The proposition that there is a strong correlation between urbanisation and poverty reduction and improvement in access to water, sanitation and hygiene arrangements is not new either. Many decades ago, the level of development by a state began to be measured in terms of the access of its population, including those living outside cities, to urban facilities, ie safe water for drinking, electricity, schools near the homestead, minimum essential health cover and opportunities for gainful work. This model has often been recommended for Pakistan as it promises a decline in the birth rate, infant and maternal mortality, and in migration to cities.
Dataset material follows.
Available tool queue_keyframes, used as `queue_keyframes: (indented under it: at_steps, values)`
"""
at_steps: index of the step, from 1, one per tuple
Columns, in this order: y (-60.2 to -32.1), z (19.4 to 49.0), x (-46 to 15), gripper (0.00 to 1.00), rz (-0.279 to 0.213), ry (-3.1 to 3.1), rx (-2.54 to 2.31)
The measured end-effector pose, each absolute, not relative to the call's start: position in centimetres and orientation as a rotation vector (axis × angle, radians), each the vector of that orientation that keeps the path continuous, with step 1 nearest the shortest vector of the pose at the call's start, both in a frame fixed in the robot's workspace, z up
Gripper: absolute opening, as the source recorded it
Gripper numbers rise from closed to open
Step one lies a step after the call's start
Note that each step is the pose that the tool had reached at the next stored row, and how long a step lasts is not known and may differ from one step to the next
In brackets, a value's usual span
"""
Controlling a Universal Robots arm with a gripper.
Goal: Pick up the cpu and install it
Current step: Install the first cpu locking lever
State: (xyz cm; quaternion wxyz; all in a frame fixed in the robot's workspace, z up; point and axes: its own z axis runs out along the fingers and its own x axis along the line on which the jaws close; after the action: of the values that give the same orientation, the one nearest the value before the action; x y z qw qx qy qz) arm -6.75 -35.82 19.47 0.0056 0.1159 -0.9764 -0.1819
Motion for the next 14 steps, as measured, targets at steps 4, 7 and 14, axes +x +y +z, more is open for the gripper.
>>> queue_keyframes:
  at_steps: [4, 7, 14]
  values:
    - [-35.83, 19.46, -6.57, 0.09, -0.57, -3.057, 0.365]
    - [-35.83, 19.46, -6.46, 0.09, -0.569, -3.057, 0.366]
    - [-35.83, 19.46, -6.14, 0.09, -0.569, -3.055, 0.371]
However, there is a limit to which urbanisation and improved service delivery can enable the people of Pakistan to reduce poverty and overcome the hazards to people’s well-being caused by the absence of or inadequacies in water, sanitation and hygiene management.
In order to ensure that the entire population of the country can be rid of poverty and can overcome the hazards of consuming contaminated water, it will be necessary to liberate the people of the hydra-headed curse of an iniquitous land ownership pattern, feudal culture and patriarchy. Without a meaningful advance in these directions, a substantial part of the Pakistani population will remain condemned to increasing poverty, to living in urban slums, to non-realisation of women’s potential to contribute to progress, and to stunting in children.